L'honorable M. Osy disait cela, au mois de juin 1842, et il le répétait au mois de mars 1843. Ce sont les mêmes expressions, les mêmes frayeurs, et en 1850 le même M. Osy faisant un retour sur son passé et s'en glorifiant vous disait : En 1842 en 1843 je vous avais bien prédit que vous alliez trop loin. Puis il ajoutait : « Depuis ma séparation de la droite, le parti libéral modéré a grandi, et je suis persuadé que ce sont les élections de 1847 et de 1848 qui ont sauvé la Belgique. »
Voilà le langage de l'honorable M. Osy ; et c'est ce même représentant qui, aujourd'hui, quand le parti auquel il est revenu se trouve en pleine majorité, c'est lui qui vient sans sourciller nous proposer quoi ? La même réforme électorale qui a fait l'objet d'une de ces ordonnances de 1830 qui ont amené le renversement de la dynastie en France, et aucun de vous n'a protesté contre l'éventualité d'une telle proposition.
Comment ne pas penser que malgré vous, poussés par une fatalité déplorable, vous cédez à un fâcheux entraînement de réaction ? Ce serait le moment, pour un homme important de votre parti, de prendre à son tour la parole et de dire : Oui je crois que nous faisons fausse route ; oui je crois que nous allons trop loin ; il est temps de nous arrêter. Cette loi, à laquelle nous n'attachons pas grande importance, est un germe de discorde pour le pays, cette loi va séparer les deux partis plus profondément et plus violemment qu'ils ne le furent jamais ; cette loi va jeter l'inquiétude dans les familles, soulever contre le clergé le soupçon, la défiance, tous les sentiments mauvais qui naissent de la cupidité, d'un intérêt matériel froissé. Car voilà les résultats généraux de cette loi à laquelle vous dites que vous attachez peu d'importance.
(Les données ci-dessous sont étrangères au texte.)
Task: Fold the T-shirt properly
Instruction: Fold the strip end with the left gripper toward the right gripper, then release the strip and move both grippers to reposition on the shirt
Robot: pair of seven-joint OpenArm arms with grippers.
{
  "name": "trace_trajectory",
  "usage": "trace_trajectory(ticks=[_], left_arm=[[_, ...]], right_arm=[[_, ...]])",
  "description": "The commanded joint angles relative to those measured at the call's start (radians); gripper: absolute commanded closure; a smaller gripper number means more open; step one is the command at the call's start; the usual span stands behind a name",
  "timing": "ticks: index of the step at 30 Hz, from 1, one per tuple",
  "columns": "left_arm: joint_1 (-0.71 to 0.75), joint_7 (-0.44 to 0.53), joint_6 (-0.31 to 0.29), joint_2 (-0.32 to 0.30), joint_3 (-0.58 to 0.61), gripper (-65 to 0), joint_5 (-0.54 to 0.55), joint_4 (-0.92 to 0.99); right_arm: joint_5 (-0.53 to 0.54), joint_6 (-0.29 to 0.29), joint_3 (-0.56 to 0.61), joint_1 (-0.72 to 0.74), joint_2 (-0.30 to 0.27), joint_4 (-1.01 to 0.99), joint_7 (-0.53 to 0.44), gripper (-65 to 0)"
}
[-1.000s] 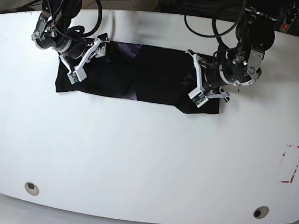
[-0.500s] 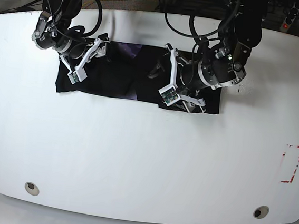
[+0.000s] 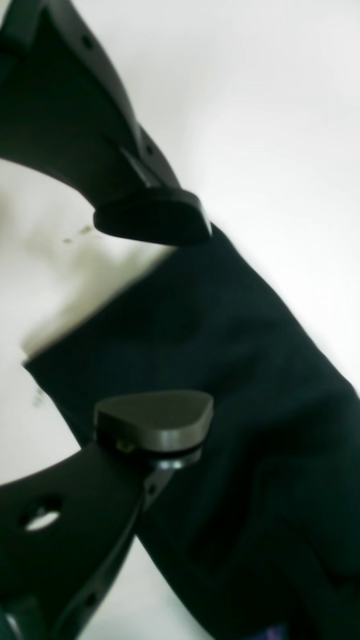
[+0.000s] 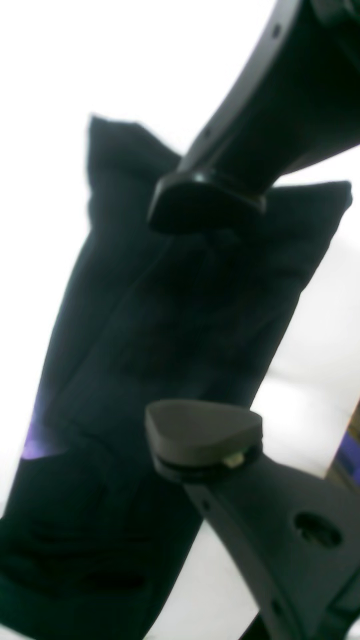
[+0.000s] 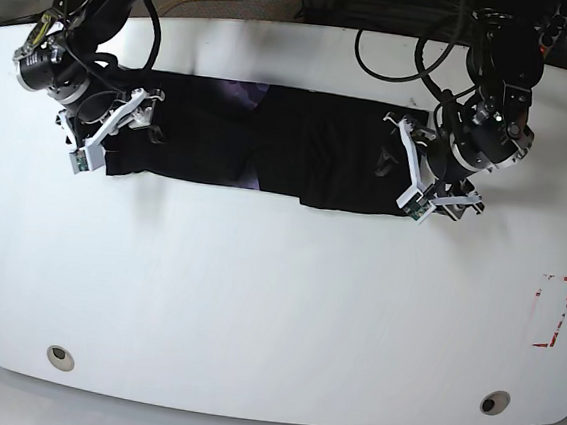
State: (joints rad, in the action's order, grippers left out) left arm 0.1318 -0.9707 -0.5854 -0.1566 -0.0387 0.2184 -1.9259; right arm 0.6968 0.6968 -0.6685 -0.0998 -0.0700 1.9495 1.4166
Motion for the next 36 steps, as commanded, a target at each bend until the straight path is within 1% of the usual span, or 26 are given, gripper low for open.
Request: trace_trajectory(ticks=[1, 5, 7, 10, 13, 14, 15, 19, 22, 24, 26, 30, 36], left_arm=[[-0.007, 0.022, -0.003, -0.002, -0.028, -42.1, 0.009, 0.023], [-0.007, 0.022, -0.003, -0.001, -0.039, -42.1, 0.011, 0.078], [-0.004, 0.022, -0.005, -0.001, -0.039, -41.9, 0.013, 0.076], [0.018, 0.031, -0.006, -0.001, -0.040, -41.9, 0.013, 0.029], [0.036, 0.074, -0.006, -0.001, -0.040, -41.9, 0.013, -0.010], [0.042, 0.091, -0.006, -0.001, -0.050, -41.9, 0.013, -0.014], [0.050, 0.120, -0.006, -0.001, -0.073, -41.9, 0.013, -0.017], [0.058, 0.198, -0.005, 0.001, -0.142, -41.9, 0.011, -0.014], [0.050, 0.204, -0.005, -0.004, -0.201, -41.9, 0.008, -0.014], [0.048, 0.204, -0.005, -0.007, -0.238, -41.9, 0.008, -0.014], [0.048, 0.204, -0.005, -0.016, -0.270, -41.9, 0.006, -0.013], [0.048, 0.204, -0.005, -0.065, -0.306, -41.9, 0.009, -0.013], [0.058, 0.204, -0.005, -0.070, -0.352, -41.9, 0.009, -0.013]], right_arm=[[0.034, 0.001, -0.023, 0.016, -0.009, 0.017, -0.020, -48.7], [0.036, 0.001, -0.061, 0.018, -0.009, -0.009, -0.020, -48.7], [0.037, 0.001, -0.060, 0.015, -0.027, -0.017, -0.020, -48.7], [0.044, 0.001, 0.023, -0.010, -0.035, -0.017, -0.020, -48.7], [0.044, 0.001, 0.140, -0.039, -0.029, -0.003, -0.020, -48.5], [0.044, 0.001, 0.180, -0.044, -0.021, 0.000, -0.020, -48.5], [0.044, 0.001, 0.221, -0.048, 0.000, 0.000, -0.020, -48.4], [0.037, 0.001, 0.307, -0.054, 0.062, -0.005, -0.020, -48.4], [0.036, 0.001, 0.375, -0.050, 0.097, -0.006, -0.020, -48.4], [0.033, 0.001, 0.399, -0.048, 0.112, -0.011, -0.020, -48.4], [0.011, 0.001, 0.431, -0.048, 0.131, -0.052, -0.030, -48.4], [-0.073, 0.001, 0.508, -0.030, 0.140, -0.134, -0.073, -48.2], [-0.081, 0.001, 0.611, -0.011, 0.135, -0.200, -0.130, -48.2]])
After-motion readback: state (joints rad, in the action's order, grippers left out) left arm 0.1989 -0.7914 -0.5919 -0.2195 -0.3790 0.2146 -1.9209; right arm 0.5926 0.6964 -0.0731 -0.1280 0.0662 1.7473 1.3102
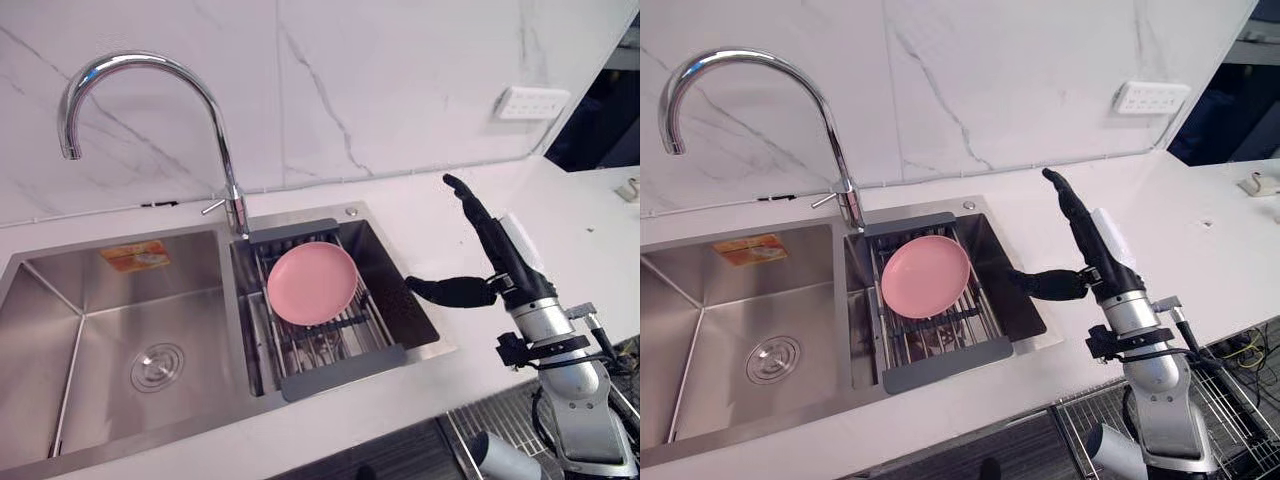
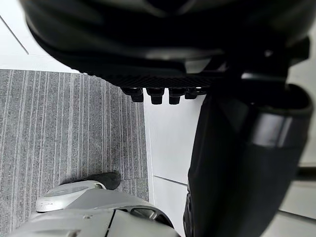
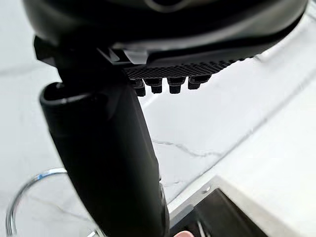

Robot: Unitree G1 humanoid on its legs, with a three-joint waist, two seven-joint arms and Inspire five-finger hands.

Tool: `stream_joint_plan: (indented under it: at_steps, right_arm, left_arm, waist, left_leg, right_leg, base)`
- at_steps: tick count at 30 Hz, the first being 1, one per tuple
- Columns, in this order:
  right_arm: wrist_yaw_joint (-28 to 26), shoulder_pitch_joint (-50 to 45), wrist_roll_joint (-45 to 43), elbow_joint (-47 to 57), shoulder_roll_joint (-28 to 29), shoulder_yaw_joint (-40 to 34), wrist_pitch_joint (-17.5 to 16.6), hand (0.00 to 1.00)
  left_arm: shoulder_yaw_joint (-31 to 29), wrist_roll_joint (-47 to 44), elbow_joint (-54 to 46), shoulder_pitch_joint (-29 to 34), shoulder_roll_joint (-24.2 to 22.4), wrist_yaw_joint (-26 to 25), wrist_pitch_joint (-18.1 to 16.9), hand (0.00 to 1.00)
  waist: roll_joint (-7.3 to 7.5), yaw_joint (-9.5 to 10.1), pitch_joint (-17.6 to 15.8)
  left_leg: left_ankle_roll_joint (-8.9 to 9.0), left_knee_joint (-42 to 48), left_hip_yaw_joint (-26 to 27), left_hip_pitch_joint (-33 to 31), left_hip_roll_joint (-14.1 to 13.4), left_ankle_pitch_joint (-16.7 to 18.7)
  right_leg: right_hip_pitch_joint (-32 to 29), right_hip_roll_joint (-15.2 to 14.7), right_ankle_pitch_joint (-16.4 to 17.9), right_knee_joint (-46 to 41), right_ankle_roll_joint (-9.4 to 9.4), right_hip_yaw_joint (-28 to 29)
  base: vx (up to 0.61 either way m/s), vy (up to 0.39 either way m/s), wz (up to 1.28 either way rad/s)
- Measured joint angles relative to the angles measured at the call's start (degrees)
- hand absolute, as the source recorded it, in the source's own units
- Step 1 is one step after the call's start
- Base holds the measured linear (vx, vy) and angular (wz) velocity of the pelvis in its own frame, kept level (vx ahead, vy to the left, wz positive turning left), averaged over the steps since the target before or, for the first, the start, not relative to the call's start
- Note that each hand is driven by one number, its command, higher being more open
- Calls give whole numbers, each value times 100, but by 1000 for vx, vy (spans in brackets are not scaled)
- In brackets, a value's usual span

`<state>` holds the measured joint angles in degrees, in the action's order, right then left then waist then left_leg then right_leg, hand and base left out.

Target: Walk over to the sink, pick up the cup, carry it to the dishwasher, place the cup inside the dishwasher, then close the dishwasher door

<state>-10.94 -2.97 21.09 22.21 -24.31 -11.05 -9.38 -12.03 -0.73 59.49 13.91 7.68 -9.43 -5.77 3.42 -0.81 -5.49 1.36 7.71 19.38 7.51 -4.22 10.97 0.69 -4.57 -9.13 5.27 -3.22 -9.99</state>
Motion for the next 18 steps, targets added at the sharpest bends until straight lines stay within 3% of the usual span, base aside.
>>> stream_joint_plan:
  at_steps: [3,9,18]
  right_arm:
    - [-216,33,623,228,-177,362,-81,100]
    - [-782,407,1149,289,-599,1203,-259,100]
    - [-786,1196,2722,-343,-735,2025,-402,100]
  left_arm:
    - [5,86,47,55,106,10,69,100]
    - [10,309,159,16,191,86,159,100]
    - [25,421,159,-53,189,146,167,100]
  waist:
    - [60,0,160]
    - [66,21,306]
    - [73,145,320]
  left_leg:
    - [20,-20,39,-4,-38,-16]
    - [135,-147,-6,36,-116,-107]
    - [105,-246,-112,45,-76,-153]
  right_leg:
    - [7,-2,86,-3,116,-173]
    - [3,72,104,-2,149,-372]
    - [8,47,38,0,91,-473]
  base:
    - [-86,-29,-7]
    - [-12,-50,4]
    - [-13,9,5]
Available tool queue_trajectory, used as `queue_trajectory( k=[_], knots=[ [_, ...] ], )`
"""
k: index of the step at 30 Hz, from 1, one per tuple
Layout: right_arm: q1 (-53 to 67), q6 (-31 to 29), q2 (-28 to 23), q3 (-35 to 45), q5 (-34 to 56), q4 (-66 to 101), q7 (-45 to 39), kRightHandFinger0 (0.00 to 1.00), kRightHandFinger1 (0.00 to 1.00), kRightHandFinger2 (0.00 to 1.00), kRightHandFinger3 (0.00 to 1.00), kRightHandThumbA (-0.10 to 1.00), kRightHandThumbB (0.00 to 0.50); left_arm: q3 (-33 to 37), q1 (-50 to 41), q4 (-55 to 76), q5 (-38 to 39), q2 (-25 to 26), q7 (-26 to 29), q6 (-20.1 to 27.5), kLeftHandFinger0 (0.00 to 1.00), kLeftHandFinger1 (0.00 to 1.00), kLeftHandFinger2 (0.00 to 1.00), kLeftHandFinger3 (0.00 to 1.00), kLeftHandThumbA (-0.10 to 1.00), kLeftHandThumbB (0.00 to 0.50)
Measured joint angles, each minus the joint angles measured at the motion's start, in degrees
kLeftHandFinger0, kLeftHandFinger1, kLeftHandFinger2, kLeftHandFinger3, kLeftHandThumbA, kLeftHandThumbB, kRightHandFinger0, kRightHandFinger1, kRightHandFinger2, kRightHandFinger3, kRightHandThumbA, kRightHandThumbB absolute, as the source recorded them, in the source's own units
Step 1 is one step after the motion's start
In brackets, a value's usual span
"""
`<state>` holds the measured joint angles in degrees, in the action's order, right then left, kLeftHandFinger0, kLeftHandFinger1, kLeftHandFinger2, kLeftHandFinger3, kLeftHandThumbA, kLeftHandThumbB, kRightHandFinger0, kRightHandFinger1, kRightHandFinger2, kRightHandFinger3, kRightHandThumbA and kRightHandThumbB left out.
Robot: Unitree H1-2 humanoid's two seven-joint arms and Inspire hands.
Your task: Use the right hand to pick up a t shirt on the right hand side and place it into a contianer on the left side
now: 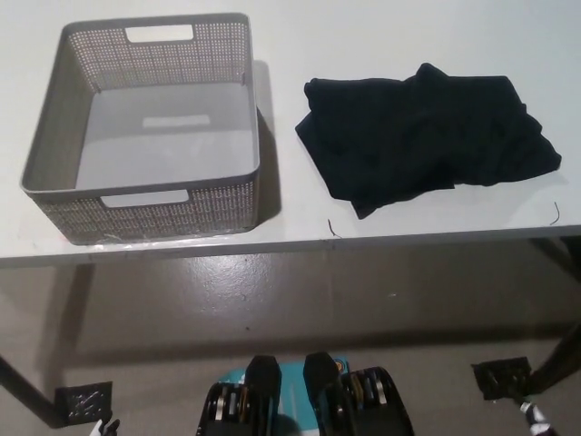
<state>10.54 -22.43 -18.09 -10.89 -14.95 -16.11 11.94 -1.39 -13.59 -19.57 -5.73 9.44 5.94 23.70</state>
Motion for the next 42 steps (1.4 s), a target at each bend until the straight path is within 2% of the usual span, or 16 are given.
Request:
queue_trajectory(
  k=[3, 5, 8, 9, 11, 13, 17, 18, 22, 26, 31, 33, 37, 38, 40, 42],
  knots=[
    [0.25, 0.1, 0.07, 2.68, -3.28, 6.48, 1.35, 1.0, 1.0, 1.0, 1.0, 0.85, 0.29, 0.29, -0.29, 0.02, -0.01, 0.29, 0.23, 0.3, 0.92, 1.0, 1.0, 1.0, 1.0, 0.24],
    [-0.35, 0.38, 0.18, 4.91, -6.34, 10.73, 2.58, 1.0, 1.0, 1.0, 1.0, 0.8, 0.327, 0.44, -0.36, 0.05, 0.0, 0.4, 0.42, 0.37, 0.93, 1.0, 1.0, 1.0, 1.0, 0.245],
    [-2.27, 1.04, 0.29, 6.94, -9.6, 13.79, 3.87, 1.0, 1.0, 1.0, 1.0, 0.79, 0.346, 0.6, -0.43, 0.04, 0.05, 0.4, 0.48, 0.4, 0.95, 1.0, 1.0, 1.0, 1.0, 0.248],
    [-3.51, 1.34, 0.29, 7.6, -10.9, 14.81, 4.18, 1.0, 1.0, 1.0, 1.0, 0.84, 0.356, 0.67, -0.41, 0.05, 0.1, 0.4, 0.47, 0.41, 0.99, 1.0, 1.0, 1.0, 1.0, 0.233],
    [-5.93, 1.88, 0.22, 8.53, -13.42, 16.3, 4.57, 1.0, 1.0, 1.0, 1.0, 0.96, 0.378, 0.77, -0.37, 0.06, 0.16, 0.41, 0.48, 0.43, 1.0, 1.0, 1.0, 1.0, 1.0, 0.222],
    [-8.86, 2.6, -0.25, 8.96, -15.89, 17.15, 4.66, 1.0, 1.0, 1.0, 1.0, 0.97, 0.398, 0.93, -0.34, 0.06, 0.15, 0.45, 0.48, 0.43, 1.0, 1.0, 1.0, 1.0, 1.0, 0.217],
    [-14.67, 4.2, -2.0, 9.26, -20.53, 18.4, 4.49, 1.0, 1.0, 1.0, 1.0, 0.97, 0.444, 1.05, -0.21, 0.05, 0.19, 0.52, 0.46, 0.44, 0.98, 1.0, 1.0, 1.0, 1.0, 0.246],
    [-15.97, 4.64, -2.46, 9.33, -21.39, 18.71, 4.38, 1.0, 1.0, 1.0, 1.0, 0.95, 0.458, 1.09, -0.12, 0.06, 0.19, 0.55, 0.45, 0.44, 0.98, 1.0, 1.0, 1.0, 1.0, 0.24],
    [-21.94, 7.92, -4.86, 9.48, -26.59, 21.47, 2.65, 1.0, 1.0, 1.0, 1.0, 0.89, 0.488, 1.54, 0.45, 0.06, 0.18, 0.77, 0.43, 0.53, 1.0, 1.0, 1.0, 1.0, 1.0, 0.273],
    [-26.35, 10.54, -6.8, 8.87, -31.55, 21.42, 1.4, 1.0, 1.0, 1.0, 1.0, 0.9, 0.493, 1.61, 0.77, 0.06, 0.37, 0.86, 0.31, 0.57, 1.0, 1.0, 1.0, 1.0, 1.0, 0.299],
    [-30.32, 12.83, -9.05, 6.18, -37.18, 17.77, 0.35, 1.0, 1.0, 1.0, 1.0, 0.9, 0.5, 1.62, 0.56, 0.05, 0.29, 1.0, 0.31, 0.66, 1.0, 1.0, 1.0, 1.0, 1.0, 0.289],
    [-31.42, 13.48, -9.99, 5.16, -38.82, 16.14, -0.27, 1.0, 1.0, 1.0, 1.0, 0.92, 0.483, 1.68, 0.52, 0.05, 0.2, 1.13, 0.33, 0.73, 0.99, 1.0, 1.0, 1.0, 1.0, 0.266],
    [-33.12, 14.11, -11.98, 2.36, -41.64, 13.12, -1.47, 1.0, 1.0, 1.0, 1.0, 0.99, 0.488, 1.81, 0.4, 0.14, 0.17, 1.54, 0.31, 0.76, 1.0, 1.0, 1.0, 1.0, 1.0, 0.273],
    [-33.28, 14.13, -12.26, 1.95, -41.97, 12.64, -1.6, 1.0, 1.0, 1.0, 1.0, 1.0, 0.481, 1.82, 0.39, 0.19, 0.18, 1.61, 0.29, 0.76, 1.0, 1.0, 1.0, 1.0, 1.0, 0.29],
    [-33.47, 14.28, -12.68, 1.15, -42.76, 12.06, -2.06, 1.0, 1.0, 1.0, 1.0, 0.95, 0.486, 1.83, 0.4, 0.24, 0.32, 1.66, 0.04, 0.77, 1.0, 1.0, 1.0, 1.0, 1.0, 0.286],
    [-33.63, 14.33, -12.85, 0.33, -43.42, 11.68, -2.51, 1.0, 1.0, 1.0, 1.0, 0.96, 0.477, 1.86, 0.43, 0.24, 0.46, 1.67, -0.26, 0.78, 1.0, 1.0, 1.0, 1.0, 1.0, 0.286]
  ],
)
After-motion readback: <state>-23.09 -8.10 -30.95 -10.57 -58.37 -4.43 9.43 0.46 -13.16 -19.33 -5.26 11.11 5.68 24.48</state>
J'en appelle à ce ministère lui-même qui est venu pour concilier les partis, pour pacifier le pays ; qu'il regarde l'état des partis, qu'il considère le pays et qu'il puise dans ce spectacle des conseils efficaces qui l'engagent à retirer sa loi.
Cette loi, M. le ministre de la justice a déclaré qu'elle restera et qu'elle fera honneur à la majorité.
Eh bien, messieurs, cette loi restera, si elle reste, comme un monument d'imprudence et d'audace ; elle restera comme un anachronisme et un défi. Elle fera honneur à la majorité ! Oh ! si l'honneur de la majorité n'a pour hypothèque qu'une pareille loi, il est bien avarié, bien menacé ! Non, cette loi ne fera pas honneur à la majorité ; cette loi lui portera malheur, elle portera malheur à la majorité.
Mais je n'ai pas à m'inquiéter, après tout, des destinées politiques de mes adversaires ; ce qui m'inquiète et me trouble, c'est que je sens qu'elle portera aussi malheur au pays. C'est pourquoi je la repousse de toutes mes forces. (Applaudissements dans les tribunes.)
(p. 1600) M. de Naeyer. - Huissiers, faites évacuer les tribunes Je ne puis pas admettre qu'on viole le règlement.
- Plusieurs membres. - La séance est levée !
M. de Naeyer. - Non la séance n'est pas levée. M. le ministre de l'intérieur a demandé la parole.
- Les huissiers font évacuer toutes les tribunes.
- Plusieurs membres. - A lundi ! à lundi !
- D'autres membres . - Non ! non, continuons.
- Une voix. -Les journalistes sont partis.
M. Malou. - Je crois que si la tribune des journalistes n'a pas pris part au tapage il faut laisser rentrer les journalistes.
- Un membre. Les dames !
M. Malou. - Les dames placées aux tribunes de la présidence et de la questure n'ont pas oublié notre règlement, je le reconnais ; mais on les a fait sortir ; rien n'empêche de continuer la séance publique.
M. Verhaegen. - Les applaudissements ayant été universels et réitérés, M. le président a usé du droit que lui donne le règlement, en faisant évacuer les tribunes et je n'ai aucune observation à présenter à cet égard. Mais s'il faut faire une exception pour la tribune des journalistes qui, d'après l'honorable M. Malou, n'ont pas pris part à la démonstration, il faudrait faire la même exception pour les dames qui se trouvaient dans la tribune de la présidence et qui n'ont pas non plus pris part à la démonstration.
M. le ministre de l'intérieur (M. Dedecker). - Il serait beaucoup plus simple de remettre la séance à lundi.
- La séance est levée à 4 heures et 1/4.